- **WHAT YOU SHOULD DO**: Copy out all the data, word for word.

- **DATA**:

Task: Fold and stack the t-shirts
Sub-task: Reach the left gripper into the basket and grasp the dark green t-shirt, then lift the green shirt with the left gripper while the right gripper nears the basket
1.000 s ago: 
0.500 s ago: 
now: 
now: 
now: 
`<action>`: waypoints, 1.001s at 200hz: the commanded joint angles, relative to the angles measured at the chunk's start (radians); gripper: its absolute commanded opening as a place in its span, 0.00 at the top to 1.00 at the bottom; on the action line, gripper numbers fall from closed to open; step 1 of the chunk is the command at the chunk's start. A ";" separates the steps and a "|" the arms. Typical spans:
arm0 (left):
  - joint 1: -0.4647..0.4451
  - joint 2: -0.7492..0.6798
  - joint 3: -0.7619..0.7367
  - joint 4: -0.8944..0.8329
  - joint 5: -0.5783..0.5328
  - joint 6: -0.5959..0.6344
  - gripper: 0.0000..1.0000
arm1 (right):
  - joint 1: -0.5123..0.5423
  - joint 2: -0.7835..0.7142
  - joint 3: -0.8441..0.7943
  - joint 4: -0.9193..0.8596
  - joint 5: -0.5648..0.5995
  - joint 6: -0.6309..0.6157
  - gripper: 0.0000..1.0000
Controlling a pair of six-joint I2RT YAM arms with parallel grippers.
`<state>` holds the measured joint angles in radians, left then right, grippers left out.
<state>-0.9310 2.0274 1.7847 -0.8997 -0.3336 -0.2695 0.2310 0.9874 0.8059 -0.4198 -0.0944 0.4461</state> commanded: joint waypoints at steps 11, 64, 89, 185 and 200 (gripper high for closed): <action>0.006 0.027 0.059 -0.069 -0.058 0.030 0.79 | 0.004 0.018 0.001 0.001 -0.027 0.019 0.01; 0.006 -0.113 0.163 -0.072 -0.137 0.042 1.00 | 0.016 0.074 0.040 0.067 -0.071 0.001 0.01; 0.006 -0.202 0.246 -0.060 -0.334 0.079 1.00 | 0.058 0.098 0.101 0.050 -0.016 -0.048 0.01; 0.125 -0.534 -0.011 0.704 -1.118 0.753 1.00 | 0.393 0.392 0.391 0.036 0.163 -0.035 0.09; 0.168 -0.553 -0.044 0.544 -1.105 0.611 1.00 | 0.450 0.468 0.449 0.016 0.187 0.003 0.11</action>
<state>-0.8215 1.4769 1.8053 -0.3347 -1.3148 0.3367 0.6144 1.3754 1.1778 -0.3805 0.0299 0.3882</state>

- **ANSWER SECTION**:
Task: Fold and stack the t-shirts
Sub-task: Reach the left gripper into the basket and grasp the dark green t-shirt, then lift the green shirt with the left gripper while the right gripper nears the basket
1.000 s ago: 
0.500 s ago: 
now: 
now: 
now: 
`<action>`: waypoints, 1.001s at 200hz: the commanded joint angles, relative to the angles measured at the chunk's start (radians); gripper: its absolute commanded opening as a place in its span, 0.00 at the top to 1.00 at the bottom; on the action line, gripper numbers fall from closed to open; step 1 of the chunk is the command at the chunk's start. A ";" separates the steps and a "|" the arms. Typical spans:
arm0 (left):
  - joint 1: -0.4647..0.4451
  - joint 2: -0.7492..0.6798
  - joint 3: -0.7619..0.7367
  - joint 4: -0.8944..0.8329
  - joint 5: -0.5783..0.5328
  - joint 6: -0.5959..0.6344
  - gripper: 0.0000..1.0000
arm1 (right):
  - joint 1: -0.5123..0.5423
  - joint 2: -0.7835..0.7142
  - joint 3: -0.8441..0.7943
  - joint 4: -0.9193..0.8596
  - joint 5: -0.5648..0.5995
  - joint 6: -0.6309..0.6157
  - gripper: 0.0000..1.0000
Controlling a pair of six-joint I2RT YAM arms with parallel grippers.
`<state>` holds the measured joint angles in radians, left then right, grippers left out.
<state>-0.9310 2.0274 1.7847 -0.8997 -0.3336 -0.2695 0.2310 0.9874 0.8059 -0.4198 -0.0944 0.4461</state> commanded: joint waypoints at steps 11, 64, 89, 185 and 200 (gripper high for closed): <action>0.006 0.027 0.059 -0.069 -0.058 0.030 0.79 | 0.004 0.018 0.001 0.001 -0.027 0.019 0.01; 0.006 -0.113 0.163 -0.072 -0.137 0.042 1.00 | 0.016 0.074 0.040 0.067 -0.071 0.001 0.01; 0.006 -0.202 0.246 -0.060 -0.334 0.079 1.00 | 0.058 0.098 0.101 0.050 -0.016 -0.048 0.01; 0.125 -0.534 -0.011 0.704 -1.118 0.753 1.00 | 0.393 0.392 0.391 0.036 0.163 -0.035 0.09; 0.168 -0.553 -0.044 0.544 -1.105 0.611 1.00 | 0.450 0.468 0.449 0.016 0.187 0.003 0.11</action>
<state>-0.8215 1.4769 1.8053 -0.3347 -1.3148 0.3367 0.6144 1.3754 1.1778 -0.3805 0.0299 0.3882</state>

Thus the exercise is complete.